TASK TO CARRY OUT:
Only lines with the string "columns" should be returned from the data below.
----- EXERCISE INPUTS -----
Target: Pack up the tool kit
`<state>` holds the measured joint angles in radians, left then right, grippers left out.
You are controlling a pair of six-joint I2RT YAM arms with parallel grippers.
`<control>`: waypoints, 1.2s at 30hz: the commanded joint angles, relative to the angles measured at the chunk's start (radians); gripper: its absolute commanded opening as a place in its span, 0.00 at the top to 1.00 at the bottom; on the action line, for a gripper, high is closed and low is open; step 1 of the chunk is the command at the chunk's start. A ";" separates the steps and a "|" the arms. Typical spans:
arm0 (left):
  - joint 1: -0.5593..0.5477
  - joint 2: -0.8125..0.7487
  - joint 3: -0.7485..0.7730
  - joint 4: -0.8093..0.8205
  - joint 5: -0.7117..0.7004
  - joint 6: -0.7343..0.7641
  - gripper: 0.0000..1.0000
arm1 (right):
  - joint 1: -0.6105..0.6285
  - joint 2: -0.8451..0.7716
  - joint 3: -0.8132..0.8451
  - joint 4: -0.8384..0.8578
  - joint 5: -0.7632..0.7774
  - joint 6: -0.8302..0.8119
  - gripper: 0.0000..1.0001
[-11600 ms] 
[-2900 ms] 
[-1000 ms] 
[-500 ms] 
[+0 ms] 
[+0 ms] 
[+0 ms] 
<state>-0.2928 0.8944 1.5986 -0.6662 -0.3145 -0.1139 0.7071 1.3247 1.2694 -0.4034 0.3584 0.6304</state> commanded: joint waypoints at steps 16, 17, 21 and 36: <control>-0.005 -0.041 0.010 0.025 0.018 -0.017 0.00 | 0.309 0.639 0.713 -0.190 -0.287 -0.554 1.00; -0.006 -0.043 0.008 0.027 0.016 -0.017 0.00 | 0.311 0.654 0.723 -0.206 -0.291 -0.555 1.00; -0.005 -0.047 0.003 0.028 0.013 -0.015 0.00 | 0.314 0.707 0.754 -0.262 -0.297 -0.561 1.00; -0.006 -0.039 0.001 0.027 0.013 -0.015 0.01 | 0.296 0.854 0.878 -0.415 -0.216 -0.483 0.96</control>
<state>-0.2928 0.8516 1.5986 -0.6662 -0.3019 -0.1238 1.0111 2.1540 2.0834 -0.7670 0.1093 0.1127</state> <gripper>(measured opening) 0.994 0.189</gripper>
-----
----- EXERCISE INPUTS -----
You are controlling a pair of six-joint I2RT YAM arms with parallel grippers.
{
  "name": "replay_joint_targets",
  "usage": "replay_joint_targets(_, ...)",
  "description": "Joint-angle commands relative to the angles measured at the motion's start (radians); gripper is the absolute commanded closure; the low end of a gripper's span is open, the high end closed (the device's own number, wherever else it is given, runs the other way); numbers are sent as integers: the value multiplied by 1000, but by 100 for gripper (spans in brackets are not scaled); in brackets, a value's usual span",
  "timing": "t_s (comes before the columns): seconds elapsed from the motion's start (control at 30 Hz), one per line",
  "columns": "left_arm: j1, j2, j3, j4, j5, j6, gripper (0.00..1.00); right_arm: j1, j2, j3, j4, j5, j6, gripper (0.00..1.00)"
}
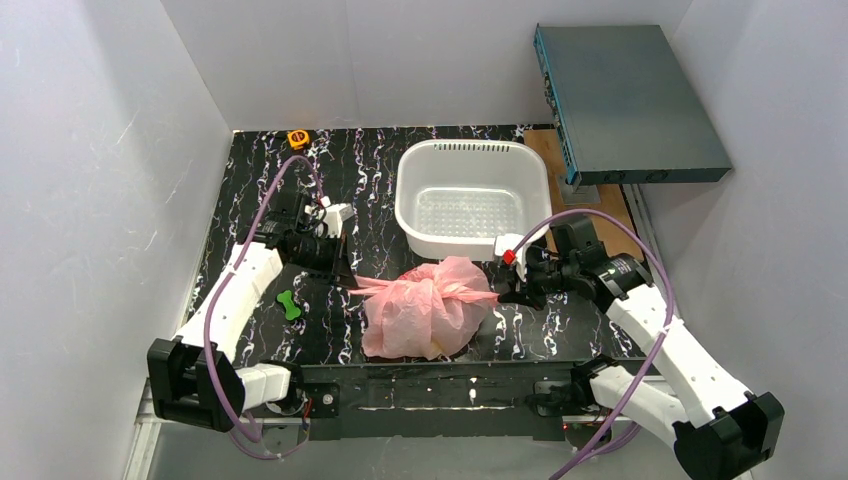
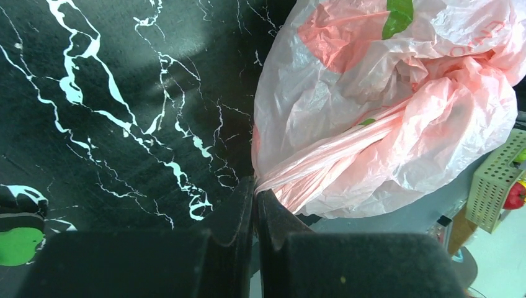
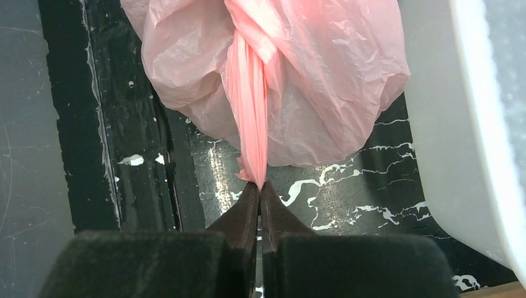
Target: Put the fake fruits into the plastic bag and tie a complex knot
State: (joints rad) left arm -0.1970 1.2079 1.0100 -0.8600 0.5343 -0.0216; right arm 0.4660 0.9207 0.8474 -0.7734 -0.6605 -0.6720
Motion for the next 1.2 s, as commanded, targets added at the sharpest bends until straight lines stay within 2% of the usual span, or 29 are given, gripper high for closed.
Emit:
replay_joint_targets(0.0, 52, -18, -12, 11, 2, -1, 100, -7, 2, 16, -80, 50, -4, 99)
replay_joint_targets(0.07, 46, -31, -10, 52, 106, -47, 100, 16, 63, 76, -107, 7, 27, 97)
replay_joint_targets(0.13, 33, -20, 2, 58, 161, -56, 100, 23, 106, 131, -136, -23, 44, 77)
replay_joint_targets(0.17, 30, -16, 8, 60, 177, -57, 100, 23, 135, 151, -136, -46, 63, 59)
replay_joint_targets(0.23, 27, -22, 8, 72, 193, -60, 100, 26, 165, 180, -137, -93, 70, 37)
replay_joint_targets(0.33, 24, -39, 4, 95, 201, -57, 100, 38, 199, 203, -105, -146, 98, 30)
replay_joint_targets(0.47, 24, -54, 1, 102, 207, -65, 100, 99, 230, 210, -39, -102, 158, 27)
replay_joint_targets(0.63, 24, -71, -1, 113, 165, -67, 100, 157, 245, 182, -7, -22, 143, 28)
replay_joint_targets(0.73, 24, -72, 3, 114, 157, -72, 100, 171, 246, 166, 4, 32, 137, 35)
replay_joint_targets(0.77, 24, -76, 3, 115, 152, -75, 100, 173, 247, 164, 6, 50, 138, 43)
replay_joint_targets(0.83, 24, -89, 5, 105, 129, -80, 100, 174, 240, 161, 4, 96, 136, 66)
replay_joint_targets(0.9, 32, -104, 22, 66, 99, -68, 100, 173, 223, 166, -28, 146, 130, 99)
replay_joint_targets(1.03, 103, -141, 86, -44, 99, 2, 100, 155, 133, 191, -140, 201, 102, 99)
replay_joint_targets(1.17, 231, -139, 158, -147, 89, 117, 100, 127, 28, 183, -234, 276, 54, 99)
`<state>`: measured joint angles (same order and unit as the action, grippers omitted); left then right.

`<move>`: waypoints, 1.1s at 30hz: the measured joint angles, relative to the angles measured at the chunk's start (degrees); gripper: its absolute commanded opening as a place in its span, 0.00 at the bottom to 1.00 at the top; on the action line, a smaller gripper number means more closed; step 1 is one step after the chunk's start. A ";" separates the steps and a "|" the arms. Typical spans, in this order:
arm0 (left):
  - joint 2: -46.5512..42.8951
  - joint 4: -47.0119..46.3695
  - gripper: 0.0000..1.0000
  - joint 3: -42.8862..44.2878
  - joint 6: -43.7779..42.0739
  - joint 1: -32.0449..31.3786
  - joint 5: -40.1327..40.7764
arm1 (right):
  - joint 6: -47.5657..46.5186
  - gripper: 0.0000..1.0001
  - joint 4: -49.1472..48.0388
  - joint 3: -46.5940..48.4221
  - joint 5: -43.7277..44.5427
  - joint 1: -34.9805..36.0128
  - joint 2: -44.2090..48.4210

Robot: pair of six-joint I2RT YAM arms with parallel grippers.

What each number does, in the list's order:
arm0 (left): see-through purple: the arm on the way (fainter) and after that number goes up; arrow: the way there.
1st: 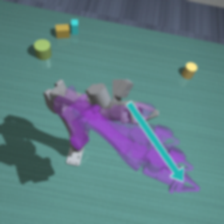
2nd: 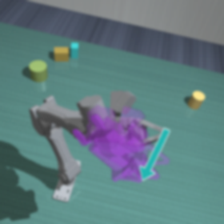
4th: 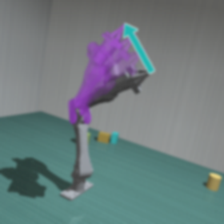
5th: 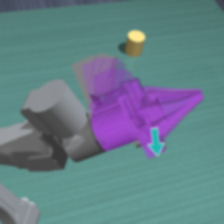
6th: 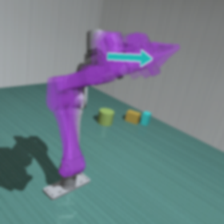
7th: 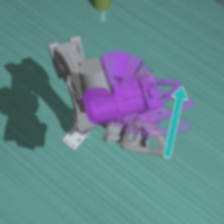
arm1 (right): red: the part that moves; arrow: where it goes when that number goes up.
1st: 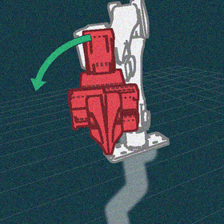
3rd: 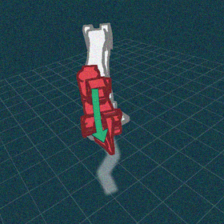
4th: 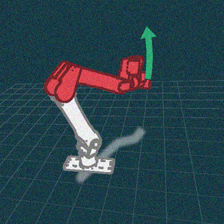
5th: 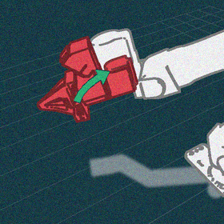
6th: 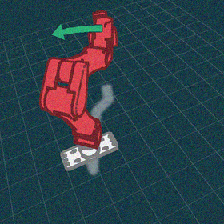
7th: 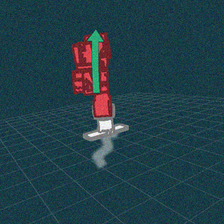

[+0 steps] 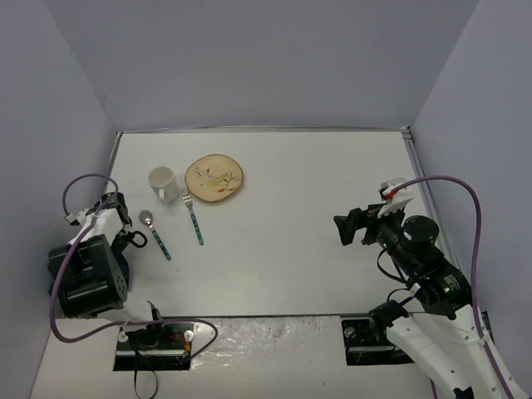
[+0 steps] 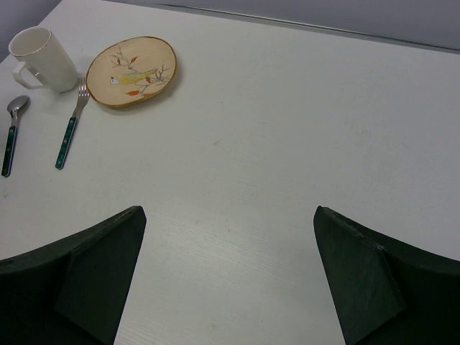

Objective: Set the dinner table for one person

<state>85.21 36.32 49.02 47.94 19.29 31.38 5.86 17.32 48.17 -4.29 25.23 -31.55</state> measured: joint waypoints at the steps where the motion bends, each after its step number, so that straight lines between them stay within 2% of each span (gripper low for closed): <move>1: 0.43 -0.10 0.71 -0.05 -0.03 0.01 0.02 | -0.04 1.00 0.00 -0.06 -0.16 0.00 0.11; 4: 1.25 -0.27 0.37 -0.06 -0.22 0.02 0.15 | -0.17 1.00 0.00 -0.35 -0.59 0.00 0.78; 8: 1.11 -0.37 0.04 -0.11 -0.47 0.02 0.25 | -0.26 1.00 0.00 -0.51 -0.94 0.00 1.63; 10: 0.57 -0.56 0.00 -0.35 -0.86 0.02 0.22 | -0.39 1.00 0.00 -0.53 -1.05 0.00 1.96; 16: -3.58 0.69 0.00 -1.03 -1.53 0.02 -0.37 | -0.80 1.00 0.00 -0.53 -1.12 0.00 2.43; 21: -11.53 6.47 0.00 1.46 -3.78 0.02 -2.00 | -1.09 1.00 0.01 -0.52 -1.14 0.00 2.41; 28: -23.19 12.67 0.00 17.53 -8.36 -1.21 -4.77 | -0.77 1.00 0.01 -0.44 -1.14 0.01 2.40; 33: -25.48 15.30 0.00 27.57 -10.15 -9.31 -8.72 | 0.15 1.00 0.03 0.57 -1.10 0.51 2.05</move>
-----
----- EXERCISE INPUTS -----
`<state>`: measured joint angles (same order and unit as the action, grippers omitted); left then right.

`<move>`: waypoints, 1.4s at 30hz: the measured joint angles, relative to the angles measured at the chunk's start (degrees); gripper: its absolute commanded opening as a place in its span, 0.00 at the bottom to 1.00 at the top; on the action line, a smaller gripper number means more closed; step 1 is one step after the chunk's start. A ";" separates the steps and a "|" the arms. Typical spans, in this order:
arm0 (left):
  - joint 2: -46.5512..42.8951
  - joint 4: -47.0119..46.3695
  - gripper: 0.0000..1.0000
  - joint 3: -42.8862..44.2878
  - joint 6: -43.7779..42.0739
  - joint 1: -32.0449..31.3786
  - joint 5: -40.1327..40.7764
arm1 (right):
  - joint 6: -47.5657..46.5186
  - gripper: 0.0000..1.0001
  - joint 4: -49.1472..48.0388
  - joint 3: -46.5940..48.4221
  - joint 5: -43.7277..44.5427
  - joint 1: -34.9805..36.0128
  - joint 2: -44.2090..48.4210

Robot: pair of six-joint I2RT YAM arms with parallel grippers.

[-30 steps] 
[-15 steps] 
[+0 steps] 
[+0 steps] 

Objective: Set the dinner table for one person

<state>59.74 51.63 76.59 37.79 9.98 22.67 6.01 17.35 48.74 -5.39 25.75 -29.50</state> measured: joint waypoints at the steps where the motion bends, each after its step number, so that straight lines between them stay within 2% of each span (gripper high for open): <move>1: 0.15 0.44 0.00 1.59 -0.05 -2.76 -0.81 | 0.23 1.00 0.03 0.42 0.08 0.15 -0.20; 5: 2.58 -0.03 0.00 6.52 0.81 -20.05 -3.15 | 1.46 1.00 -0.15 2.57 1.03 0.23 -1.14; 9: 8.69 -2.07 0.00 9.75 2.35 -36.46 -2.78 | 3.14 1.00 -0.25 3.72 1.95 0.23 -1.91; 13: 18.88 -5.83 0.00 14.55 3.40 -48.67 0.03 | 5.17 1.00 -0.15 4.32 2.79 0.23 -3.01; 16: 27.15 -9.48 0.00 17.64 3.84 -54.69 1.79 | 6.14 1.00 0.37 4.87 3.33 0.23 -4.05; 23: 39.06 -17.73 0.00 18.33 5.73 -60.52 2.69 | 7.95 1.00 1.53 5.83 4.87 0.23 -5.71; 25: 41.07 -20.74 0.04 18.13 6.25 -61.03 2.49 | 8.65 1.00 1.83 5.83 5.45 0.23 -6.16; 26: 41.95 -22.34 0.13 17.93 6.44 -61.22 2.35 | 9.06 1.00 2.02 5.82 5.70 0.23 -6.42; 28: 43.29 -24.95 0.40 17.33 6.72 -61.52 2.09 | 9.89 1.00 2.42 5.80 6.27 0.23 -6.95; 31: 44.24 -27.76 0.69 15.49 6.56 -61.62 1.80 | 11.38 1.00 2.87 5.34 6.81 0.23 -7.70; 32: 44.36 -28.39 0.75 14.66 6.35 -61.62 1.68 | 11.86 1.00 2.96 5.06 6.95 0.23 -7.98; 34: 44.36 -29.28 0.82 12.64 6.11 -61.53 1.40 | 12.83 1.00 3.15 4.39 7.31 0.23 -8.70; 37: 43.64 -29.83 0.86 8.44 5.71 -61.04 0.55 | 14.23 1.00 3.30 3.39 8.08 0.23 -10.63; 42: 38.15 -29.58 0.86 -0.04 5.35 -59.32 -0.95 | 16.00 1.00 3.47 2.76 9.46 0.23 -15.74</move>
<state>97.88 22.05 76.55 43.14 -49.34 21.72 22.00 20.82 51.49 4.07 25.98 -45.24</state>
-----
EXPECTED ANSWER:
  "timing": "t_s (comes before the columns): seconds elapsed from the motion's start (control at 30 Hz), one per line",
  "columns": "left_arm: j1, j2, j3, j4, j5, j6, gripper (0.00..1.00); right_arm: j1, j2, j3, j4, j5, j6, gripper (0.00..1.00)"

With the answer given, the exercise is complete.